Incidentally, John Kerry also refused to disclose his U.S. Navy records during the campaign. Give the N.Y.Times credit, they obtained the records after the campaign was over in order to parse through them to find out why Kerry had refused to release them. No, it had nothing to do with what his record disclosed with respect to the Navy “swift boat” operation in which Kerry was involved!!! The NY Times reported that the only thing it could find in Kerry’s U.S. Navy records that was embarrassing was his Yale College transcript that accompanied his U.S. Navy application which disclosed that Kerry’s Grade Point Average was below the GPA of George W. Bush!!!

Question 8

If personal expenditures by wealthy individuals have never been regulated, what about expenditures by wholly-owned corporations of wealthy individuals? After all, each could simply have her/his wholly-owned company pay a dividend and then s/he could make the expenditure as an individual.

Suggested Answer 8

Expenditures by wholly-owned corporations should probably be exempt. One might be tempted to quibble on the basis of the tax treatment since a dividend is not deductible to the corporation and is taxable to the shareholder – but per “Taxation 101” if a corporation has made an expenditure that is not “ordinary and necessary” vis-à-vis the corporation’s business but, instead, is made on behalf of the shareholder(s), the I.R.S. will treat the expenditure as a non-deductible dividend paid by the corporation and a dividend taxable to the shareholder(s).

So ironically, the real issue boils down essentially to publicly-held for-profit corporations.

Liberals love to demagogue corporations as evil – and in many cases they need governmental regulation to protect themselves from unfair competition.

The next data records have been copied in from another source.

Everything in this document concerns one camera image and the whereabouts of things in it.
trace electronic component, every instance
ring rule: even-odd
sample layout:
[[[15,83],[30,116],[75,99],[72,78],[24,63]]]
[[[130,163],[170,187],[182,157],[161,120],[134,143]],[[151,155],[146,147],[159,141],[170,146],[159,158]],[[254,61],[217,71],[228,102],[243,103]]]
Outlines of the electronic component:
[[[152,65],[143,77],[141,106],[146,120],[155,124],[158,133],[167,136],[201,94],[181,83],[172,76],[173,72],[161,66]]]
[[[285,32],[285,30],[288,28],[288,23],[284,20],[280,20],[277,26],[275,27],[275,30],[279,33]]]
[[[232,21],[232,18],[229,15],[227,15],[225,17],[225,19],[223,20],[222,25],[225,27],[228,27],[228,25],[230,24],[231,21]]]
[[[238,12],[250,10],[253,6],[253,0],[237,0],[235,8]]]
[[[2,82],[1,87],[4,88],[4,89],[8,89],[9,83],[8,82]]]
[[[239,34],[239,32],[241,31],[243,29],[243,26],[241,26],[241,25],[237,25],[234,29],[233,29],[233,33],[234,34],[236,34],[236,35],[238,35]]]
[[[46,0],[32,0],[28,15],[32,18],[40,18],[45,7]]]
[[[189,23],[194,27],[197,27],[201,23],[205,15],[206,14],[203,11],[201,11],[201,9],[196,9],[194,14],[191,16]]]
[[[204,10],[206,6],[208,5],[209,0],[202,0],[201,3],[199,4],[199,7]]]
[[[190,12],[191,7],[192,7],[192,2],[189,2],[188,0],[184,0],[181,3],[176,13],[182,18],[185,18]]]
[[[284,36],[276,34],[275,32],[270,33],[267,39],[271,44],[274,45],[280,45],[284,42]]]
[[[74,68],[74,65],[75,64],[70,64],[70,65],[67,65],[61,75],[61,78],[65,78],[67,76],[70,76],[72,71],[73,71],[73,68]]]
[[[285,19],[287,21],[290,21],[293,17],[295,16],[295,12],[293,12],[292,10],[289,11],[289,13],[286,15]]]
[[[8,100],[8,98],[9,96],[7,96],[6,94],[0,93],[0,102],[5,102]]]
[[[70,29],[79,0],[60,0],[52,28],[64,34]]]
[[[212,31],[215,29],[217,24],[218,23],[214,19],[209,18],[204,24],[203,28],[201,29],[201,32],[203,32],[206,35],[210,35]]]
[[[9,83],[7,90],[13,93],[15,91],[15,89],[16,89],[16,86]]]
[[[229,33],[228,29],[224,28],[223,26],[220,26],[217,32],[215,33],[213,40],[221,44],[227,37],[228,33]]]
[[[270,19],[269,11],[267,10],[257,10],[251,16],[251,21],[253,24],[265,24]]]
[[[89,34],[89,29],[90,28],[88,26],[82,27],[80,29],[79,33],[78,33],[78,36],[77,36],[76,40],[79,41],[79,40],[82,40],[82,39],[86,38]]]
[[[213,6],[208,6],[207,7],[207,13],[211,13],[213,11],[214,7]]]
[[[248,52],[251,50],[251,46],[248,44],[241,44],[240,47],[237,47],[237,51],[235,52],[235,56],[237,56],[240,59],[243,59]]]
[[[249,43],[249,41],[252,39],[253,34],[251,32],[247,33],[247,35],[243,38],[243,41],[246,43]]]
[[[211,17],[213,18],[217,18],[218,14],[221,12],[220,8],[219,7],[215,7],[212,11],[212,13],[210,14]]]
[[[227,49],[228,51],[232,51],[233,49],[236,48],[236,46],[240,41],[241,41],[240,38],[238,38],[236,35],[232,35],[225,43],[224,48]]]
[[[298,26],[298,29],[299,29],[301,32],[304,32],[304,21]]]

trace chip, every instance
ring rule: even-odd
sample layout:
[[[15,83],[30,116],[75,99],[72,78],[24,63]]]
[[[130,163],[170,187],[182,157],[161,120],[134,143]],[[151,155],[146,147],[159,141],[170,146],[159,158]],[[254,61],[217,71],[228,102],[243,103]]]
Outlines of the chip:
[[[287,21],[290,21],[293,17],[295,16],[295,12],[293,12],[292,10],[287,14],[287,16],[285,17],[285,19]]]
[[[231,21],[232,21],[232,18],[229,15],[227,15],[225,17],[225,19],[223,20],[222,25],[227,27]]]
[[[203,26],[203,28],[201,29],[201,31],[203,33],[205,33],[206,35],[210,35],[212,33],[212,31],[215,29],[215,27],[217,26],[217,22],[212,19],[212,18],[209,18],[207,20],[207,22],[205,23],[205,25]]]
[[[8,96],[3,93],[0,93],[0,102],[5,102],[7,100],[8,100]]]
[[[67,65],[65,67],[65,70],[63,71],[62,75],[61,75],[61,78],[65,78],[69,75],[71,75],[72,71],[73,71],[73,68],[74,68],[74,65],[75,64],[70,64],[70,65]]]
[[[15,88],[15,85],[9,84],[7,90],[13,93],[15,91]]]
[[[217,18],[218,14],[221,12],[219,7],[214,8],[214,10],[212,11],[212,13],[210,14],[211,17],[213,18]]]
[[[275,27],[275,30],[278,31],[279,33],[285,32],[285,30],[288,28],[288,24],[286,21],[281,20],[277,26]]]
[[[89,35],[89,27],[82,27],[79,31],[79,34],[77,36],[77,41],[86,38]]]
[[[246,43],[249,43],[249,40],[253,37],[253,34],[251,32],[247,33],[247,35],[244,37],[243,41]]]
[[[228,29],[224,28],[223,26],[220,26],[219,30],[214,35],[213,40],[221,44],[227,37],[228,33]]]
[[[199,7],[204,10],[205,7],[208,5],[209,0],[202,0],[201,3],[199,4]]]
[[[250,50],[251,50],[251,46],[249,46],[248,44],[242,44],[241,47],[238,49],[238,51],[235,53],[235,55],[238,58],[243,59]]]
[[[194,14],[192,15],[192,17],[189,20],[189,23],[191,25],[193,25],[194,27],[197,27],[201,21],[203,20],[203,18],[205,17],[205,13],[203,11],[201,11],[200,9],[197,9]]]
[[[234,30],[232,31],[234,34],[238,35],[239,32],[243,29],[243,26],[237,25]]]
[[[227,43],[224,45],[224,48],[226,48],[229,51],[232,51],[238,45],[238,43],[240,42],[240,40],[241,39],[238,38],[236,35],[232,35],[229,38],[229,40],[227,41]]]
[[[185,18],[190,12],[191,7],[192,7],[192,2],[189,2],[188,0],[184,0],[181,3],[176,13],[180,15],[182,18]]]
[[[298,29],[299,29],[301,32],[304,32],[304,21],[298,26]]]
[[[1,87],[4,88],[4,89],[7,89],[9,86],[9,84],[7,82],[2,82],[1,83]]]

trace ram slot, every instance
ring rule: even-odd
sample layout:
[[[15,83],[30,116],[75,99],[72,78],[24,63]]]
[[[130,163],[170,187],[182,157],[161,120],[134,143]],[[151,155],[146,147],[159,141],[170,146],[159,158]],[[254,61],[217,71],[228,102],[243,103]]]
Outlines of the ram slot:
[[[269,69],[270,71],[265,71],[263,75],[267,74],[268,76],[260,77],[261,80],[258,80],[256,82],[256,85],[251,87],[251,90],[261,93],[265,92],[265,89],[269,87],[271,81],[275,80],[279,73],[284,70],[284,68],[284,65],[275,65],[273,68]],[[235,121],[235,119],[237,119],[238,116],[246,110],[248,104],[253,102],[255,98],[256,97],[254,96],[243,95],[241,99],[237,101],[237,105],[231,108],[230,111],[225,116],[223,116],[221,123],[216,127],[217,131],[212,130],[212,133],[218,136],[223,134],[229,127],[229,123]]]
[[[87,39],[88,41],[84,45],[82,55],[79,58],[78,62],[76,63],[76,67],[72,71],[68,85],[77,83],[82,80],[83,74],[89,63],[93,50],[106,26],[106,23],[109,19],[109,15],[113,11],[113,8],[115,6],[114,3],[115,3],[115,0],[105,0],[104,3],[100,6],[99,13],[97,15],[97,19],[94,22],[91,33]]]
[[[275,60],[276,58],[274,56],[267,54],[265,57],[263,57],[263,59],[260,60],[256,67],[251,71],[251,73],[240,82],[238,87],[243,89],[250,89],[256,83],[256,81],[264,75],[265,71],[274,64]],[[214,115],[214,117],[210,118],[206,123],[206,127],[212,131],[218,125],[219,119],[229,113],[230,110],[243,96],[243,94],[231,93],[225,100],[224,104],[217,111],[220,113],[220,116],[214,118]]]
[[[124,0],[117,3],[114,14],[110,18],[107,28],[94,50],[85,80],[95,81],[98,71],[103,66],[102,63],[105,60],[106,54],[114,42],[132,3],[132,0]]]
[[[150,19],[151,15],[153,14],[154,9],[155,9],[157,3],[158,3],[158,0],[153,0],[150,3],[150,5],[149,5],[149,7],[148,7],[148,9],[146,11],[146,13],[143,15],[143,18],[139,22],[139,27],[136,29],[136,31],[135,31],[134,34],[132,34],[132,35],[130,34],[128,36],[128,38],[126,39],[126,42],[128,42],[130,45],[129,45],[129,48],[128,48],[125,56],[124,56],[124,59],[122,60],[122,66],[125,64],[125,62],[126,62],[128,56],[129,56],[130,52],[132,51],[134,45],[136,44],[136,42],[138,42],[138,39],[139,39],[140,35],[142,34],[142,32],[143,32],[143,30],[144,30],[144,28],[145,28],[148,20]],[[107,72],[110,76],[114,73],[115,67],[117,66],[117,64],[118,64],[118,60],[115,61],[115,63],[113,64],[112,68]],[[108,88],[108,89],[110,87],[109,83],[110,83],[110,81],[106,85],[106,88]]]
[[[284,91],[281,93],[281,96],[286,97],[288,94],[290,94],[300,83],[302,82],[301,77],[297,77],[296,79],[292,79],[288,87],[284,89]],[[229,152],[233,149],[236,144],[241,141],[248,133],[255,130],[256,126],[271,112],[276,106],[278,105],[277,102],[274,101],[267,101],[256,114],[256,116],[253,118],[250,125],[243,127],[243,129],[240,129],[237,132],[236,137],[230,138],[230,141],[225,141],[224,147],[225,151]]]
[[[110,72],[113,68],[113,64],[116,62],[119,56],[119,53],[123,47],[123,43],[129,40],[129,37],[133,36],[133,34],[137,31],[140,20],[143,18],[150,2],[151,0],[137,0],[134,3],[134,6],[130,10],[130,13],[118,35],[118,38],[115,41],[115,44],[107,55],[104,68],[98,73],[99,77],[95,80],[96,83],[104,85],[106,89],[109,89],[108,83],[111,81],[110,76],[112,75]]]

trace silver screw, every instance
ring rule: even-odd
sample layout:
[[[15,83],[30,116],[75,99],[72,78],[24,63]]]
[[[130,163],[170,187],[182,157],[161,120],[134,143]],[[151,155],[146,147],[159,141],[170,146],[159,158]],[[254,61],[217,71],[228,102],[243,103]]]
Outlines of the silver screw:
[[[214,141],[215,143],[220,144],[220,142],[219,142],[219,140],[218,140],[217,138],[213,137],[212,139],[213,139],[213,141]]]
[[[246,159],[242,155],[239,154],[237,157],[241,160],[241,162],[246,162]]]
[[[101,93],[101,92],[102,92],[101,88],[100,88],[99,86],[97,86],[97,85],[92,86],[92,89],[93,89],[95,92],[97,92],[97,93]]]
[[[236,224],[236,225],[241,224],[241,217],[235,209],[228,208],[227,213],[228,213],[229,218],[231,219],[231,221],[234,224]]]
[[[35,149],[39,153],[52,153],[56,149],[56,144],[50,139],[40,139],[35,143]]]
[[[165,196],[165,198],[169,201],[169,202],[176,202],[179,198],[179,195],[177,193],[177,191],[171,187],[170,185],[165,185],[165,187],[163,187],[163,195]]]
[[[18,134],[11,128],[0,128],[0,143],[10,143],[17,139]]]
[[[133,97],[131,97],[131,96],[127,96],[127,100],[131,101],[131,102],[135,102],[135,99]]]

For example, absent environmental laws and occupational-safety laws, corporations are forced by competition to the lowest common denominator. Indeed, American labor unions are always “up in arms” that their U.S. employers are forced to compete against imports by foreign corporations employing foreign workers in foreign countries that do not impose environmental laws or occupational-safety laws or even child-labor laws. And pre-9/11, airlines were spending less and less and less on security screening.

And the U.S. government constantly drives U.S.-based corporations out of business by imposing requirements to which foreign-based competitors importing into the U.S. are not subject. Indeed, “yours truly” invented and led for 4 years the “International Competitiveness” Subcommittee of the American Bar Association Tax Section’s International Tax Committee (as well as heading several other subcommittees before heading for 2 years the entire committee comprising the top 300 international tax lawyers in the U.S. with 22 working subcommittees) – and you wouldn’t believe the competitively-unfair taxation the U.S. government imposes on U.S. based companies but not their foreign-based U.S.-importing competitors!!!

Why “ironically” that the real issue boils down essentially to publicly-held for-profit corporations???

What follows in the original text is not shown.